Public-Private Collaboration will Study Space-Flown Reference Materials
Office of Space Commerce and NIST Partner with Rhodium Scientific
When the NASA Commercial Resupply Services-33 flight lifted off on August 25, it carried a wide array of reference materials – things like samples of cholesterol, uric acid, creatinine, tripalmitin, and organic contaminants in house dust – which were developed by the Department of Commerce’s National Institute of Standards and Technology (NIST) and transferred to Rhodium Scientific for integration into their specialized hardware.
After months of exposure to the space environment within the ISS, these materials will return to Earth. Researchers will then study their characteristics and compare them to unflown ground control samples to better understand how the space environment affects their chemical and physical properties. Theses studies are critical to advancing American space technology – allowing scientists to address space-based testing challenges; providing actionable insights into the use of materials exposed to the space environment; and facilitating use of these materials in other applications, from pharmaceuticals, medicine, and agriculture, to semiconductors, crystallography, and more.

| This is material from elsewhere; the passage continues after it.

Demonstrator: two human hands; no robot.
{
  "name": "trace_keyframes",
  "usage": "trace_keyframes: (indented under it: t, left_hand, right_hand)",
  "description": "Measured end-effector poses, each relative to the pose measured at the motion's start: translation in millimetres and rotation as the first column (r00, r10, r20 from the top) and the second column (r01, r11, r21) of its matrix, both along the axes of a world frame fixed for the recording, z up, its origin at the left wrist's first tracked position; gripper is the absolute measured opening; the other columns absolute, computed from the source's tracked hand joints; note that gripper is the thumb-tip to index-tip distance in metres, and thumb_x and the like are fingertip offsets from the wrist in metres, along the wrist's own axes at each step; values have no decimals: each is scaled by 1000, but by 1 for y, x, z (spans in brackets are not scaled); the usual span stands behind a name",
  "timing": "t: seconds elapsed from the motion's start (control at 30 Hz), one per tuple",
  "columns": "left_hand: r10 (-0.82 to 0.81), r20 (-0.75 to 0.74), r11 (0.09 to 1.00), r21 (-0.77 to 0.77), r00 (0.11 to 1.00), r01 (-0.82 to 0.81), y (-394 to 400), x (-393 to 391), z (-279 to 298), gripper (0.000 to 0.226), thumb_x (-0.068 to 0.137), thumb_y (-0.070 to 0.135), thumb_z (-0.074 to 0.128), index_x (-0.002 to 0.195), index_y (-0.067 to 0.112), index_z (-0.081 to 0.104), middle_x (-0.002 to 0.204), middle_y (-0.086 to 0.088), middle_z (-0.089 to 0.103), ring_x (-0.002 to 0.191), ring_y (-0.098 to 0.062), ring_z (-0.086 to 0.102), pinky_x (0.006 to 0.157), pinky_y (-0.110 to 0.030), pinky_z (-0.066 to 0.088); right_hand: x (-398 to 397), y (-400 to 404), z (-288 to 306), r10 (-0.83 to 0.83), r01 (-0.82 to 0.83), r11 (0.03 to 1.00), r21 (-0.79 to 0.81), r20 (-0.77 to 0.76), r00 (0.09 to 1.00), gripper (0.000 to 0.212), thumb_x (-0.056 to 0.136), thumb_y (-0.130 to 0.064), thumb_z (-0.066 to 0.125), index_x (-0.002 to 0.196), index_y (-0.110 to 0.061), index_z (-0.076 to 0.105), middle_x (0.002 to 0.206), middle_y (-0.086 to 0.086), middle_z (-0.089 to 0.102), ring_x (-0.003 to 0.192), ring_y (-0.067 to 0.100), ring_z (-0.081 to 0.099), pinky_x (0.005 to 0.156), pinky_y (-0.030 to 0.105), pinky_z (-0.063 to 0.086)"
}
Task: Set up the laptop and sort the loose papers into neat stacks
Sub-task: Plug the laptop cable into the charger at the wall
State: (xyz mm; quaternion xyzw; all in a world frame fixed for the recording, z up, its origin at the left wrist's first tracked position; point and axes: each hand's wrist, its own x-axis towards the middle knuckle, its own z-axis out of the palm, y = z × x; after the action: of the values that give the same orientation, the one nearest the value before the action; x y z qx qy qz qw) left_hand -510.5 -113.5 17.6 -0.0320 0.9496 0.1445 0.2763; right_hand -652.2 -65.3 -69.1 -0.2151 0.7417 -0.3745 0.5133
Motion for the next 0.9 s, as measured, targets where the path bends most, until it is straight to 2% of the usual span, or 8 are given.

This novel effort has been made possible by a first-of-its-kind public-private research collaboration: a long-term Cooperative Research and Development Agreement (CRADA) signed between the U.S. Department of Commerce’s Office of Space Commerce (OSC), NIST, and Rhodium Scientific.
This partnership combines NIST’s authoritative technical and scientific expertise with OSC’s close engagement with the U.S. commercial space sector and Rhodium Scientific’s capabilities in commercial spaceflight access and proprietary hardware. This innovative collaboration is a major step forward in advancing the President’s Executive Order enabling competition in the commercial space industry.
Findings from the analysis and study of these materials will be published and made available to the scientific community. A portion of the space-flown NIST material and their ground control specimens will be stowed in a sample repository, the Rhodium Space BioBank™, to support future analysis and research. OSC will continue to share non-proprietary information about these materials through seminars, conferences, publications, and other activities.
The materials were successfully delivered to the ISS on Monday, August 25. They will be hosted there for approximately four months, slated to return in December 2025 upon conclusion of the CRS-33 mission.